Eventually, all this, um, crap, may turn into something revolutionary. Researchers are using samples to study FMT’s effectiveness in treating everything from irritable bowel syndrome and ulcerative colitis to depression and autism to diabetes and obesity. For example, research has shown that germ-free mice that receive fecal transplants from obese mice end up gaining much more weight than ones that receive fecal transplants from lean mice. One case study of a woman who received a fecal microbial transplant from her daughter to treat C-diff recorded a rapid 34-pound weight gain post-transplantation that mirrored her daughters’.

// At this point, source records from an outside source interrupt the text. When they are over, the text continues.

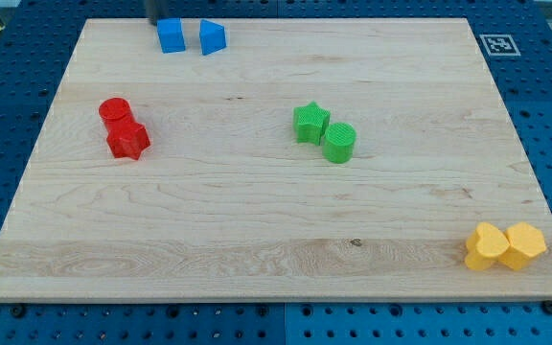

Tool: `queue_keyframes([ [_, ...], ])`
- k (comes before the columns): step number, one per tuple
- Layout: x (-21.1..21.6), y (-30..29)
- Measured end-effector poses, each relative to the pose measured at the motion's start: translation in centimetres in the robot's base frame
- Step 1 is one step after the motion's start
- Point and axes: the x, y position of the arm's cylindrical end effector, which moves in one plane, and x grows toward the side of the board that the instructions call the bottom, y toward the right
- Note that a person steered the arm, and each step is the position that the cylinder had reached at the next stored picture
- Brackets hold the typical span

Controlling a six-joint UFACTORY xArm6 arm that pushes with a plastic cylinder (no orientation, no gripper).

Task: Place the blue blocks at the top center

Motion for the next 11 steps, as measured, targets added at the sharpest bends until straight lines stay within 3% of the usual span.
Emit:
queue_keyframes([
  [2, 2.0, -3.5],
  [4, 4.3, 1.0],
  [9, 5.2, 16.0],
  [10, 5.4, 17.6],
  [11, 7.6, 14.6],
])
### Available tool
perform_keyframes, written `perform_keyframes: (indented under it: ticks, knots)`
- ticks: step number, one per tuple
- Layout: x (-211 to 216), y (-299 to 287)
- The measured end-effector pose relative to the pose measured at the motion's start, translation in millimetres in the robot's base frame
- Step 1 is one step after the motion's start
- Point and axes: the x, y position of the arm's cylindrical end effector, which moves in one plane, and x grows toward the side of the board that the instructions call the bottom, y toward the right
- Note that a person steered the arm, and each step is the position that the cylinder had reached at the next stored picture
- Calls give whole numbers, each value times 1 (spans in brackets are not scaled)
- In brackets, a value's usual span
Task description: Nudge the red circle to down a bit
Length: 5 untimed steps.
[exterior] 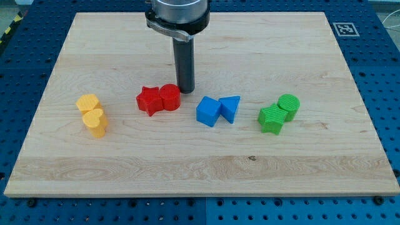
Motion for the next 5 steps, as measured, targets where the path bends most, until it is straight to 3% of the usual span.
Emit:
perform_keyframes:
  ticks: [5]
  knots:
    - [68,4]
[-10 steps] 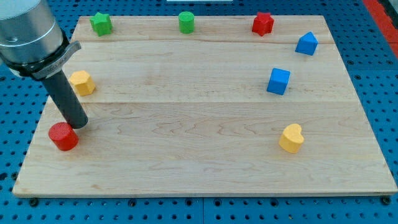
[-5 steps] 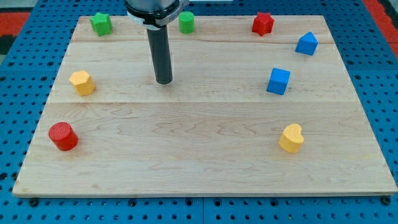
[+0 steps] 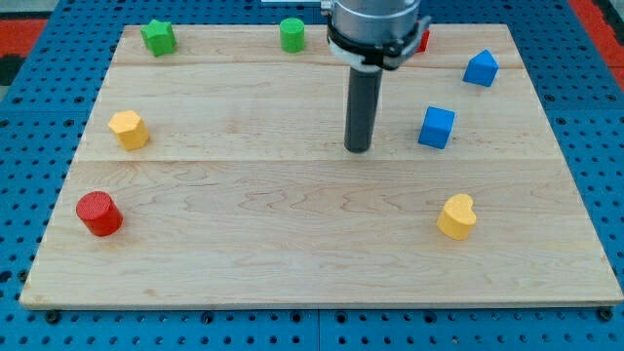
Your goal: Move the blue triangle right a bit
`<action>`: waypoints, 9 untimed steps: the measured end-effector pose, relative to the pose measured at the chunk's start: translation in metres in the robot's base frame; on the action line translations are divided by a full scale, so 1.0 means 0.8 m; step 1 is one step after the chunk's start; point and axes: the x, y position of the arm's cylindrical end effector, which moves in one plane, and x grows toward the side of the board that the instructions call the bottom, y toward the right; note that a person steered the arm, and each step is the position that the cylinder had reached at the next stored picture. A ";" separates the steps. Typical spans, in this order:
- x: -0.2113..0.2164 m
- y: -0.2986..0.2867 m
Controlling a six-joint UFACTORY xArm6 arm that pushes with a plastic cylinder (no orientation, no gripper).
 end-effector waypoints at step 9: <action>-0.114 0.252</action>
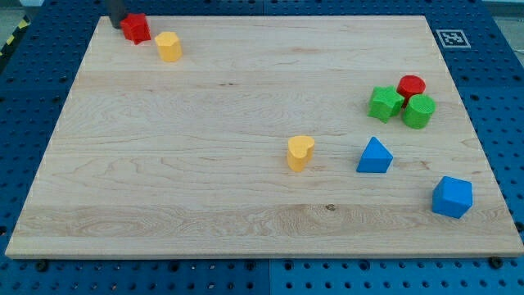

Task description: Push the red star closer towards the green star

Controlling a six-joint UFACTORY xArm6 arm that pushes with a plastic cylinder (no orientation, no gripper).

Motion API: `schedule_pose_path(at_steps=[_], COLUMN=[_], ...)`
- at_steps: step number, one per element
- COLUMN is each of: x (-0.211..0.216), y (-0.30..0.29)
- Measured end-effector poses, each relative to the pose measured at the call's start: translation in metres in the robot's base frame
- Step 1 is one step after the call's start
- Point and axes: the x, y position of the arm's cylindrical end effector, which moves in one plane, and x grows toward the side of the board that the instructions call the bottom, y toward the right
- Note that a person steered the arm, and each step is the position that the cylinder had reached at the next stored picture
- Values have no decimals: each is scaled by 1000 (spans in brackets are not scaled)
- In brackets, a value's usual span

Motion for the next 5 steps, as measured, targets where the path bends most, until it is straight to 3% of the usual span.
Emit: schedule_pose_path(at_steps=[5], x=[26], y=[26])
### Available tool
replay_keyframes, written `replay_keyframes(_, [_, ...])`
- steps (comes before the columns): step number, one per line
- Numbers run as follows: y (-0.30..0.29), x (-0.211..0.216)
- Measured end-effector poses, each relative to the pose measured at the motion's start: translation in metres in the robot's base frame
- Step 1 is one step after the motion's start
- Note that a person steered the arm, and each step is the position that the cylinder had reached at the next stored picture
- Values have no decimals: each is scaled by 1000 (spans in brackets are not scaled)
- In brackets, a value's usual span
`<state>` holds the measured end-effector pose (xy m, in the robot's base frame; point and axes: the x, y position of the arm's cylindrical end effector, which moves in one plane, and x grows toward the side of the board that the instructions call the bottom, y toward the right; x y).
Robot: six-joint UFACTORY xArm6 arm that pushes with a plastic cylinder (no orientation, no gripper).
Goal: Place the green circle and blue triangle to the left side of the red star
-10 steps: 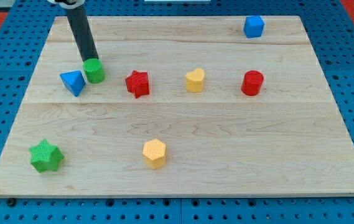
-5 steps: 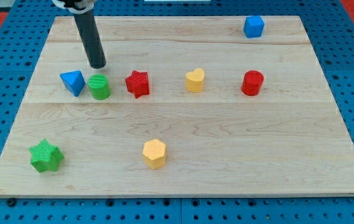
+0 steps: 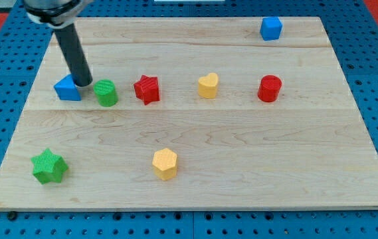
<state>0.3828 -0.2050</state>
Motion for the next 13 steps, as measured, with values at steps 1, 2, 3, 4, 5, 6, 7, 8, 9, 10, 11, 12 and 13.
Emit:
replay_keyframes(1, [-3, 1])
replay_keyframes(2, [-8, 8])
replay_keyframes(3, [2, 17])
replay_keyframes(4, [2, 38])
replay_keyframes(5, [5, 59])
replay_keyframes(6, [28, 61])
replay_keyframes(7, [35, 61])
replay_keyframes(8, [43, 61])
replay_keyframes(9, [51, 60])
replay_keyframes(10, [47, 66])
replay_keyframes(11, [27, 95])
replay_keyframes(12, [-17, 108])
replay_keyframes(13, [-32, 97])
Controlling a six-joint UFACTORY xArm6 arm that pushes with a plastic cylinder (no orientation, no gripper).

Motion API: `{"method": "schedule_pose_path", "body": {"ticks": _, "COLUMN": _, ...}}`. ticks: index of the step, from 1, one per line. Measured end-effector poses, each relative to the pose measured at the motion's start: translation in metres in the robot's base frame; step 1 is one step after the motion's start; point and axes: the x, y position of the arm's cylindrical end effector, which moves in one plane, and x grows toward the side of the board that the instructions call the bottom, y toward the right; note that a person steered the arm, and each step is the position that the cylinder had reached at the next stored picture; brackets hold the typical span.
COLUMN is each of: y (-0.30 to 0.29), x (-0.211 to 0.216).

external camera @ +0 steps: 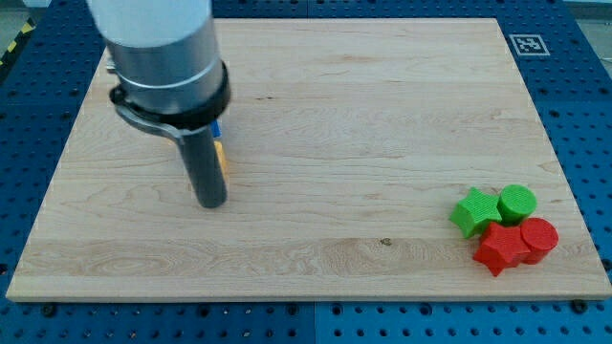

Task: Push the yellow heart towards the center

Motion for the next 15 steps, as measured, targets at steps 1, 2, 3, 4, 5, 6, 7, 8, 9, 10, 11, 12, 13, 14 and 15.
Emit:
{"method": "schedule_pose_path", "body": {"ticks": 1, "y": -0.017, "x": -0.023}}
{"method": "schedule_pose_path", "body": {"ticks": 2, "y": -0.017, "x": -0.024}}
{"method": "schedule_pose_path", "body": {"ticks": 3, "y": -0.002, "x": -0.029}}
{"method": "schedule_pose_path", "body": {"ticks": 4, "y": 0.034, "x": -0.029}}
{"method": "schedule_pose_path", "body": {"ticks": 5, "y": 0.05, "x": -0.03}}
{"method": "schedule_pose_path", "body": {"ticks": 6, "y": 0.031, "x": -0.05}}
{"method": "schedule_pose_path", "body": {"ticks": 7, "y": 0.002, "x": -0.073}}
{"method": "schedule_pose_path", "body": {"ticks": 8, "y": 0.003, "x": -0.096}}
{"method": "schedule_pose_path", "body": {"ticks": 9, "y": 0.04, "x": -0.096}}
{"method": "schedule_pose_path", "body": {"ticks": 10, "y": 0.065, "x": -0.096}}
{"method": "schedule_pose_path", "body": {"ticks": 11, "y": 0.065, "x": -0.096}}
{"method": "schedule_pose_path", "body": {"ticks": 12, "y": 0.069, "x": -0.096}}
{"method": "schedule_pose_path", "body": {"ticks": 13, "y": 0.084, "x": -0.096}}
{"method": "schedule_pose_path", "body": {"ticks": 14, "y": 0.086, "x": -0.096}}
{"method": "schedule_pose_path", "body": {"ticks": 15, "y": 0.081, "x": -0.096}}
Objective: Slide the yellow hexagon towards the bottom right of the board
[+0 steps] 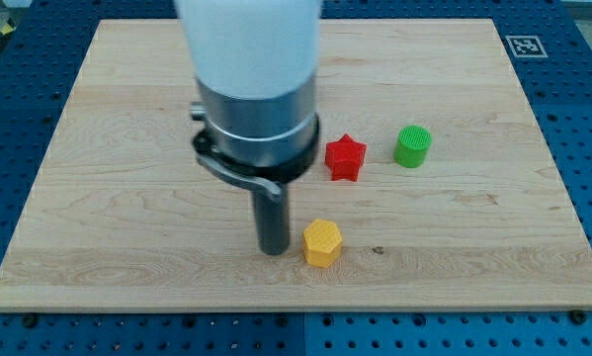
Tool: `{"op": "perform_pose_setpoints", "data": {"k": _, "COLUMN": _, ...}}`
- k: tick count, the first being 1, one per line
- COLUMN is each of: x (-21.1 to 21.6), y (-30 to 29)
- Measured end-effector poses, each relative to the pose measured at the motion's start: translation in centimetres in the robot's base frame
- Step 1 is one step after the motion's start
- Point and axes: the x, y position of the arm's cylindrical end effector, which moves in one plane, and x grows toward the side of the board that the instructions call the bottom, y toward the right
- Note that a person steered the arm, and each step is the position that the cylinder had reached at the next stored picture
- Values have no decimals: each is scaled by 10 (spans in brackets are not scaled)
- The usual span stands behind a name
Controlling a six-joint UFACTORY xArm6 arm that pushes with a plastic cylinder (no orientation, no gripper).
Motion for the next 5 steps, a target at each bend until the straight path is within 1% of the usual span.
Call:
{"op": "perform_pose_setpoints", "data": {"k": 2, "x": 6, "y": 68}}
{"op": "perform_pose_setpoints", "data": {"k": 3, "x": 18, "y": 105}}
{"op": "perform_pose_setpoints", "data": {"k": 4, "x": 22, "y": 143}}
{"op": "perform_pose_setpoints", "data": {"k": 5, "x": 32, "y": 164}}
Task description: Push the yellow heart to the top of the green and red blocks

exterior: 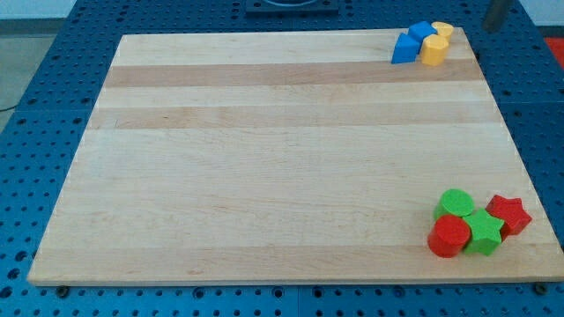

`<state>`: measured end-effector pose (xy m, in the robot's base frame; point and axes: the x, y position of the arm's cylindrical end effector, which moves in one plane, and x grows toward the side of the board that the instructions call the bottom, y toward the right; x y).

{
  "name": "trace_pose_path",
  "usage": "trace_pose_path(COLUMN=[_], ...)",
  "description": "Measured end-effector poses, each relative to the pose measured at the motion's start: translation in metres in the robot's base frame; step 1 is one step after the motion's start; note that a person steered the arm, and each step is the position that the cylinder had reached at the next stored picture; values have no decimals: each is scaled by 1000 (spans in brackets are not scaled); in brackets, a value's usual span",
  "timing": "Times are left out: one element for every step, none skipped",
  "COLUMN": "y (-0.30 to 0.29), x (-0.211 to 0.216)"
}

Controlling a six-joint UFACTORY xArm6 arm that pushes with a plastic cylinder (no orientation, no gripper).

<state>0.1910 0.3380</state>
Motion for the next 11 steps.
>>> trace_pose_path(y=[-67,-89,-89,-89,-89,-89,-90,-96,-96,-98,-99], x=[4,4,5,30,63,90,113,141,176,209,242])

Still, it’s too early to draw conclusions, says Dr. Amir Zarrinpar, an assistant professor in the University of California-San Diego’s division of gastroenterology, who studies how microbiome fluctuations affect metabolism, obesity and diabetes. “Could FMT be used to treat obesity? Not now, but maybe,” he says. There’s more promise, he believes, in using research like his for something like creating “engineered probiotics,” or safe bacteria that could be altered to, say, release a hormone that makes you feel full. “Instead of a patient taking a fecal transplant where they’re getting a whole bunch of stuff — some beneficial and some not — with engineered bacteria, we can be more precise about what we want to create,” he says.

[See: When Health Treatments Go From Hospital to DIY.]

No matter how exciting, the important thing, experts emphasize, is to let the pros decide when and how to turn the research on FMT’s effectiveness into treatments. “With the cost of health care and the fact that [FMT] has been so safe, it’s very tempting for people to do this at home,” Zarrinpar says. “But it’s safe because we do such a good job of screening the donor.”